A bicycle parking station, or bicycle garage, is a building or structure designed for use as a bicycle parking facility. Such a facility can be as simple as a lockable bike cage or shed or as complex as a purpose-built multi-level building: the common purpose is that they provide secure bicycle parking. Bicycle parking stations also go by names such as bike stations, bicycle centers and cycle centers, among many others.

Bicycle parking stations can offer additional facilities such as bicycle repairs, and customer facilities such as showers or lockers. Some are staffed while others are not. Some require users to join as members while others are on a per use basis or completely free of charge. Some are based at railway stations to facilitate "bike and ride" multi-modal transport, while others are situated at the end of the commute and as such are located in town or city centres, universities, and workplaces. Advanced bicycle parking station provide protection from weather, thieves and vandalism not only for the vehicle but also for the helmets and other personal belongings. In order to use less floor space, they store the vehicles vertically, either in a kind of towers or under the floor in shafts. It is important that the access time is short, even if several users want to store or transfer their bicycles at the same time.

Operation
Bicycle parking stations are often operated by local governments or municipalities or they can be private businesses run by bike shops or non-profit bicycle advocacy organizations. Some are fully automated.

Types
There are several types of bicycle parking stations.
Most bicycle parking stations are non-automatic, and the user usually leaves their bike at bicycle parking racks in the facility. These facility are usually sheltered or indoor, but unsheltered outdoor facilities also exist.

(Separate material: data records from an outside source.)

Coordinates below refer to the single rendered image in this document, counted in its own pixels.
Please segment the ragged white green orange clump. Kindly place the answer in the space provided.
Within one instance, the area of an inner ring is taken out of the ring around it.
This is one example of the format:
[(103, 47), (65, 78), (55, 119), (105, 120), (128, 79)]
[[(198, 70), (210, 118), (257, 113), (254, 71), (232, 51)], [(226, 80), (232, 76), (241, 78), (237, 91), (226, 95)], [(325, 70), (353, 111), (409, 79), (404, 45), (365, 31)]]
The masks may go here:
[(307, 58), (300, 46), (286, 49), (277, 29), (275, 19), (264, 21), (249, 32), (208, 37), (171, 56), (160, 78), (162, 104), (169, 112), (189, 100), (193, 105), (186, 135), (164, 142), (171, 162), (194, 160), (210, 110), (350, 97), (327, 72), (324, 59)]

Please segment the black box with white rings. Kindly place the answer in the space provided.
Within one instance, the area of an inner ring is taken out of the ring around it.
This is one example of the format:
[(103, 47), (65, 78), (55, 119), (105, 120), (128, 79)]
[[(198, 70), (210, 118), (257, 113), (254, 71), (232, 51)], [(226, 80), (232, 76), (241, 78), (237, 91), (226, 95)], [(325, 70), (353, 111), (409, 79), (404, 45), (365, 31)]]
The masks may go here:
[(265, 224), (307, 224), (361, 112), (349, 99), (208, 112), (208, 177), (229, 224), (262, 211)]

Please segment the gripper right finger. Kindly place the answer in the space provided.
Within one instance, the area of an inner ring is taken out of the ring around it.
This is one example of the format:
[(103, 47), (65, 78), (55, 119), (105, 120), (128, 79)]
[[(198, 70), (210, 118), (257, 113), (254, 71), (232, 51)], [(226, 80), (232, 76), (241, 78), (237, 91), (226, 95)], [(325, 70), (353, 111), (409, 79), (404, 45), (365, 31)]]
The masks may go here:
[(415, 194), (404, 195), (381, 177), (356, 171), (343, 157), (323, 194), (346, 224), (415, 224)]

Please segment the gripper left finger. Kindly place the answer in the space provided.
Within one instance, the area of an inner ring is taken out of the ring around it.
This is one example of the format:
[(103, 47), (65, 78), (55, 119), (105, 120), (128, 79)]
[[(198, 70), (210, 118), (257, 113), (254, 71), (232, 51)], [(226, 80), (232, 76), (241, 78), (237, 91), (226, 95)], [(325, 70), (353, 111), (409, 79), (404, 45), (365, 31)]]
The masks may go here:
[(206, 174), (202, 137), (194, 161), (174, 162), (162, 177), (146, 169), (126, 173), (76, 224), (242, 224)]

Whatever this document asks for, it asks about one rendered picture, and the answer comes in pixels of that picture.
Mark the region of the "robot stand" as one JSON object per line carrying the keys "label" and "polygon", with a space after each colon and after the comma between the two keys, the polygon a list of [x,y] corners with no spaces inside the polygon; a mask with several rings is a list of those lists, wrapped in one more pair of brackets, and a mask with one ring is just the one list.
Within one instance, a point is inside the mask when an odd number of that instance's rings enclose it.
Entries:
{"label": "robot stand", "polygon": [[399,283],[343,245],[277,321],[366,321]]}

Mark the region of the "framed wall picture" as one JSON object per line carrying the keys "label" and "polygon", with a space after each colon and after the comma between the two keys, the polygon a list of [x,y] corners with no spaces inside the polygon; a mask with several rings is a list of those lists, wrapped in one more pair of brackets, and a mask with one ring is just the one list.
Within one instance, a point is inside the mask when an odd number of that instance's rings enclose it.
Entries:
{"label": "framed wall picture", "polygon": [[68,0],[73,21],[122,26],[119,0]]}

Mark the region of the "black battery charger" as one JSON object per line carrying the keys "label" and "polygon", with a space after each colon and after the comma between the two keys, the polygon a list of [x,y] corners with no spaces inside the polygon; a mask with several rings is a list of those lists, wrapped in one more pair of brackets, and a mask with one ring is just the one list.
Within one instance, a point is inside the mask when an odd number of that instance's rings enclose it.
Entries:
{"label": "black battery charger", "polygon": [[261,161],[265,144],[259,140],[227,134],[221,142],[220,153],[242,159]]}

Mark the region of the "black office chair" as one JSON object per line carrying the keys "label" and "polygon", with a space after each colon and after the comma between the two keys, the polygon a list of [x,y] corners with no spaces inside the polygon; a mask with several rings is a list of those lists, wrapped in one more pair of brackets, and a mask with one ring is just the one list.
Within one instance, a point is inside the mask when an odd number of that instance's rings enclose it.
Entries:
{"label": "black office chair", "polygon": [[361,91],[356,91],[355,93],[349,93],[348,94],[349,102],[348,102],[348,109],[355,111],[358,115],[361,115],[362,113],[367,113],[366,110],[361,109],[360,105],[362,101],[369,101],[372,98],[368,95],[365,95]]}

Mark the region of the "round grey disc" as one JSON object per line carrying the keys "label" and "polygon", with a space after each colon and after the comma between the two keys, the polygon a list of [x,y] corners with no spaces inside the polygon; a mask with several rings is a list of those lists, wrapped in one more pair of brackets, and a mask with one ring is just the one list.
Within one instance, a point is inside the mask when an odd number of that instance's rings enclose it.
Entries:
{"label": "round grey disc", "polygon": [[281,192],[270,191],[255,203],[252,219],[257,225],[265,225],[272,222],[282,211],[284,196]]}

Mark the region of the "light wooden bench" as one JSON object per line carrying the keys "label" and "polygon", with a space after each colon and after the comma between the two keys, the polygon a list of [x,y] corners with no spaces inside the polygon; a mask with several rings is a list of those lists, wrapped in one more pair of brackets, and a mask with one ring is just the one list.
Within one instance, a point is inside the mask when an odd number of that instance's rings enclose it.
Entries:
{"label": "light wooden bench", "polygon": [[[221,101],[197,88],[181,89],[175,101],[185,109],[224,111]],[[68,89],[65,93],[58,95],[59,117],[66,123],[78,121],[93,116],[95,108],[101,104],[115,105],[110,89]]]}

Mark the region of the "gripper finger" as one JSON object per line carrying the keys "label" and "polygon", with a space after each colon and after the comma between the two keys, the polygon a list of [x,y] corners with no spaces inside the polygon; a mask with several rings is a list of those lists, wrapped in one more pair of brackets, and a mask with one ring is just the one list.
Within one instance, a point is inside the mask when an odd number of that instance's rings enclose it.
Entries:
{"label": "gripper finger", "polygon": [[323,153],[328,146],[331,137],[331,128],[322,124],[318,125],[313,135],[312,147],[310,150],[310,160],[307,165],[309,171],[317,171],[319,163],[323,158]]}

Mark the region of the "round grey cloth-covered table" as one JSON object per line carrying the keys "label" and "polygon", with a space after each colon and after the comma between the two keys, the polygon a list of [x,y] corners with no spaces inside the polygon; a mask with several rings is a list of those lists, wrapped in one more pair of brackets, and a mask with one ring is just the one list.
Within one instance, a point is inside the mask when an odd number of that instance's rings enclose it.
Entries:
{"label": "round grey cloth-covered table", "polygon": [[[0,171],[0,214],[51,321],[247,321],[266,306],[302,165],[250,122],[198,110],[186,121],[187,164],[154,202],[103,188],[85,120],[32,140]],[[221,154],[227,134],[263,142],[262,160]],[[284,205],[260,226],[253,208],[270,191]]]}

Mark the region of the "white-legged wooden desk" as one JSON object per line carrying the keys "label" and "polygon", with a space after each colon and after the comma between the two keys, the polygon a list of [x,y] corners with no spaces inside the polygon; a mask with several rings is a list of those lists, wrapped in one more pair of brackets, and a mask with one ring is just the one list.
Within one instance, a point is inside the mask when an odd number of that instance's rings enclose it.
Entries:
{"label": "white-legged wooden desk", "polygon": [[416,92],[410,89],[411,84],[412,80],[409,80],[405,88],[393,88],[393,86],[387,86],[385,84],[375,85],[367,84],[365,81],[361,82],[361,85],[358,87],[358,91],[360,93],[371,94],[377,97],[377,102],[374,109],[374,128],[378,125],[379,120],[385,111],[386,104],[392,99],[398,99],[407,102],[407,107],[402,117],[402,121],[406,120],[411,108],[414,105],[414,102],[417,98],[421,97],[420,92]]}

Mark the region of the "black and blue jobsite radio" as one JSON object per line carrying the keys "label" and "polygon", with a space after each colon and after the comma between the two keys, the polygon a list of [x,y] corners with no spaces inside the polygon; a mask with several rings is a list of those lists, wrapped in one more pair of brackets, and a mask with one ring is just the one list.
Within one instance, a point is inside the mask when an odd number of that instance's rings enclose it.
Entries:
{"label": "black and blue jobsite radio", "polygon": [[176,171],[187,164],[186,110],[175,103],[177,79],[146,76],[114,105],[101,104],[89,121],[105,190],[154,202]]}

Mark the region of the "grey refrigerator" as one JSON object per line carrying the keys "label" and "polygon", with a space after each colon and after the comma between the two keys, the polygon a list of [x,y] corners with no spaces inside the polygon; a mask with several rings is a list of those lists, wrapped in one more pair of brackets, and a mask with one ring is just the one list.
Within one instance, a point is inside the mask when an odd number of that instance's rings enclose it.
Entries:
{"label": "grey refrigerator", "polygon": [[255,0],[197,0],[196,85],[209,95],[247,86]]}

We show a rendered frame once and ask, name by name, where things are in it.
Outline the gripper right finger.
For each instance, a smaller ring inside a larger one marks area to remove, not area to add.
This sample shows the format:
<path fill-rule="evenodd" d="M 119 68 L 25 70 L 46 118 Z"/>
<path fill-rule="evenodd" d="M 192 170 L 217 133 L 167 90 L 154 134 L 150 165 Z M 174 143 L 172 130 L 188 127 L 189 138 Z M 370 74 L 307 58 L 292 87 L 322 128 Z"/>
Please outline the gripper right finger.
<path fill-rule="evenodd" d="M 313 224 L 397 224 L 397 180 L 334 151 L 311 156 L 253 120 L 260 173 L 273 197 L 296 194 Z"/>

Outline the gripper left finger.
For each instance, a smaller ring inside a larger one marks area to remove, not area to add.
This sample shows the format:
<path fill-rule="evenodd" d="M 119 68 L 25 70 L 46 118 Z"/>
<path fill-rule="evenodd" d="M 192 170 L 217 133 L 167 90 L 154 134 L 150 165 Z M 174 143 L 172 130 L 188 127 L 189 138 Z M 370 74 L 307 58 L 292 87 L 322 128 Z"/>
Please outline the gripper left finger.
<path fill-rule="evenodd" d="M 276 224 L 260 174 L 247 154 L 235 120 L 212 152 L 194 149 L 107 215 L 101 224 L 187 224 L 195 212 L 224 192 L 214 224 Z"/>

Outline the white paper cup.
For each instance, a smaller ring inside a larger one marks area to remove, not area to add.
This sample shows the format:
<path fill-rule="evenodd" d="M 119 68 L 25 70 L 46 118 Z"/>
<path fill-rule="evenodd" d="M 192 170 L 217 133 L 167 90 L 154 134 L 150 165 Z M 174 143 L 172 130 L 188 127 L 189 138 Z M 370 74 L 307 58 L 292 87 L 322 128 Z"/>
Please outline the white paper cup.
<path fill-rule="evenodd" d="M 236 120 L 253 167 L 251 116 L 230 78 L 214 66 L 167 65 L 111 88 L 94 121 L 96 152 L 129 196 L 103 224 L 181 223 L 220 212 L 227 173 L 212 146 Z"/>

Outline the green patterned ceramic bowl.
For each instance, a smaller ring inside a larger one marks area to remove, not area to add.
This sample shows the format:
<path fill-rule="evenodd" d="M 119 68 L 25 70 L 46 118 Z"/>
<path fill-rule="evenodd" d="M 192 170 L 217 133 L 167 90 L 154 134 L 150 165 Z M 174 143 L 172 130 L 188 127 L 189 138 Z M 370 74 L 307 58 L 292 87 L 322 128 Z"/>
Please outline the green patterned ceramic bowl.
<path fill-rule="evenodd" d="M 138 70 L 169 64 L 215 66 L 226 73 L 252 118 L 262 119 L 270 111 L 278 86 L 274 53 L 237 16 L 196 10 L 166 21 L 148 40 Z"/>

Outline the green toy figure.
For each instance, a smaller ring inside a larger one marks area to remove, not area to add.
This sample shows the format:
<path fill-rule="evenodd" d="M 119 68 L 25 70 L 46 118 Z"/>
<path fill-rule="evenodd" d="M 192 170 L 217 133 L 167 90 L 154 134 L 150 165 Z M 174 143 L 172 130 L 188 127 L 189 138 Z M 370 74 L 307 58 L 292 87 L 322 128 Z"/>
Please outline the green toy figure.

Automatic bike parking stations exist in many forms, such as underground silos using automated storage and retrieval system.

Services
Bike stations may have several services connected to the facility.

Security
To prevent theft or vandalism, a bike station may have:
 on-site staff during the day
 a gate or door secured by key or by proximity card access.

Customer facilities
For the customer there may be additional services, such as:
 lockers, changing rooms,
 showers, bathrooms and toilets,
 drinking fountains,
 food and/or beverages, usually via vending machine
 information available, such as pamphlets/brochures for bicycle safety, maps and other literature,e.g. about cycling routes or nearby points of interest. Some may even provide classes, e.g. bike maintenance or local area knowledge.

Bike services 
Some bike stations (such as at many railway stations in the Netherlands) have staff who are able to carry out simple or complex repairs for a fee. This is very handy for commuters who can leave their bike there in the morning and pick it up fully repaired at the end of the day when on the way home. Regardless of whether repairs are available at a station or not, the station may also provide:
 parts and accessories for sale
 air pump for self-repair of flat tyres
 bicycle rental.

Pricing
The most common pricing scheme for bike stations are:
 a user pays service: the stations cost money to use, either through daily, weekly, monthly payments or through periodic memberships (though sometimes non-members can pay for daytime locker use).
 free-of-charge service: the bike stations are usually fully paid for by the local municipality, local regional government, or by the operating company (e.g. for bicycle parking stations located at railway stations)
 mixed system: some small charge may be required from the end-user (e.g. an administration charge) but the bulk of the operating costs are paid for by another entity.

Construction costs
 The bike station in Washington, D.C., opened in 2009 and cost 4 million US dollars for  of space and storage for 150 bicycles.
 The King George Square Cycle Centre in Brisbane, Queensland opened in June 2008 and cost 7 million Australian dollars.  It has 33 showers, 420 lockers, and parking for 420 bicycles in two-level racks.
 The bike station at Utrecht Railway Station in the Netherlands was completed in 2019 for around €30 million and holds 12,500 bicycles, making it the world's largest. It has three levels of double-decker bike racks, connected by gentle sloping ramps.
 The RBWH Cycle Centre in Brisbane opened in November 2009 and cost A$8 million.  It has 40 showers, more than 900 lockers, and parking for 750 bicycles.
 The Parkiteer swipe card accessible bike cages of Victoria, Australia, which have at least 26 racks in them and cost approximately $AUD110,000 each.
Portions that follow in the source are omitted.